Plusieurs hypothèses1 ont récemment été émises par rapport à la véracité de traces qui attesteraient de la présence de combattants de sexe féminin chez les peuples norrois médiévaux, hypothèses réfutées par Jesch en ces mots:
[…] there is absolutely no hard evidence that women trained or served as regular warriors in the Viking Age. Valkyries were an object of the imagination, creatures of fantasy rooted in the experience of male warriors. War was certainly a part of Viking life, but women warriors must be classed as Viking legend. (Juesch, 2014)

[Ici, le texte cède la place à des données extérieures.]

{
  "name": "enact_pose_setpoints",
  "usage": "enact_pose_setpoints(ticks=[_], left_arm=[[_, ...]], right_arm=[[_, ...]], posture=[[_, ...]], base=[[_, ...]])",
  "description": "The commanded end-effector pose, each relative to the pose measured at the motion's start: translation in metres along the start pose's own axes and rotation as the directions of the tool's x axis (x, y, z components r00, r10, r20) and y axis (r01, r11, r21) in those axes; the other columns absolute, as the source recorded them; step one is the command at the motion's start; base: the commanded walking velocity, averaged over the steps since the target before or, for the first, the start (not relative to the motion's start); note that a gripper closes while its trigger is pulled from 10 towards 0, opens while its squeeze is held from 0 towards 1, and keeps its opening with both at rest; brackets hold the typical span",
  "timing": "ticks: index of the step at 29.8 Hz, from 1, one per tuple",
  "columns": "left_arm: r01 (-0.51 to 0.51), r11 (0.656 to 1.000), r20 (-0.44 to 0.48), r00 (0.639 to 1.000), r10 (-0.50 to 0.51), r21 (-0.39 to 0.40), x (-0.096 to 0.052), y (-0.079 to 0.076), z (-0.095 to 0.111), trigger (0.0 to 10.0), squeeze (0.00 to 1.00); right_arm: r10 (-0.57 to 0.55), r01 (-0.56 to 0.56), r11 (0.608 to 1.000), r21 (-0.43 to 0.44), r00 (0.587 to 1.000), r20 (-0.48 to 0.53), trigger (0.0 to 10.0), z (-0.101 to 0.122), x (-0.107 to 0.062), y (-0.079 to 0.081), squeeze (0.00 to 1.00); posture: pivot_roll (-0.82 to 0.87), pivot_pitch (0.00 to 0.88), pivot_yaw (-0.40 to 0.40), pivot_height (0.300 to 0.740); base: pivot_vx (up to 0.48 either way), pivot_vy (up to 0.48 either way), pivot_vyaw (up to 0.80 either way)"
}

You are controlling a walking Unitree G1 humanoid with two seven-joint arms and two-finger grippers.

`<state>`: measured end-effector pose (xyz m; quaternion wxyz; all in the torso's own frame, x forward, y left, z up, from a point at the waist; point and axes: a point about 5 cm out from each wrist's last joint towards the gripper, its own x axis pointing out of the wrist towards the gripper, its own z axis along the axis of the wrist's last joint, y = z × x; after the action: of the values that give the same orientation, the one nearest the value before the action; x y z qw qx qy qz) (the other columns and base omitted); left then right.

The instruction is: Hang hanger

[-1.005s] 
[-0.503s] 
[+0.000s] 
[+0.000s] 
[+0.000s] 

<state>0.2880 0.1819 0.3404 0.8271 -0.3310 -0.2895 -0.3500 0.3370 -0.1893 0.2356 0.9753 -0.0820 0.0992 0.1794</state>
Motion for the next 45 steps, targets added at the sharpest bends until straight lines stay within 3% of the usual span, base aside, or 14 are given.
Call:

La figure de la shieldmaiden se présente donc comme une sorte de fantasme masculin, comme une incarnation bataillienne probablement nécessaire de l’Éros, la femme, au cœur du Thanatos, la guerre, pour les combattants promis à la mort, rendant celle-ci plus invitante. À l’âge des Vikings comme à toutes les époques, nous pouvons observer que les hommes ont associé de manière allégorique la figure féminine avec la guerre, comme si la vaste tuerie allait de pair avec son extrême antagoniste, la sexualité. Aussi, parce qu’elle incarne cet ultime éclat d’érotisme à la limite entre vie et trépas, la femme guerrière, encore aujourd’hui, charrie une aura séductrice exploitée par les auteurs, comme nous le verrons avec Vikings.
Aussi, bien que distinctes dans leur définition et fonctions respectives, Valkyries et shieldmaiden sont toutefois des termes interchangeables dans leur utilisation afin de désigner la femme guerrière. Cette confusion entourant les figures de shieldmaiden et de Valkyrie nous amènera à les traiter de façon conjointe, à la manière d’une figure transversale et polymorphique incarnant les nombreux visages imaginaires d’une même femme forte.
Si la shieldmaiden occupe une place importante en tant que figure féminine, elle n’en est pas moins une construction sous le signe du travestissement, tant dans son iconographie qu’à travers ses rôles. De son côté, la femme guerrière apparaît dans le récit armée de pied en cap, sa féminité cryptée étant de prime abord méconnaissable sous l’accoutrement martial foncièrement masculin; c’est le motif de l’apparition de la claire et longue chevelure, symbole féminin médiéval par excellence, qui vient révéler la véritable identité sexuelle du personnage.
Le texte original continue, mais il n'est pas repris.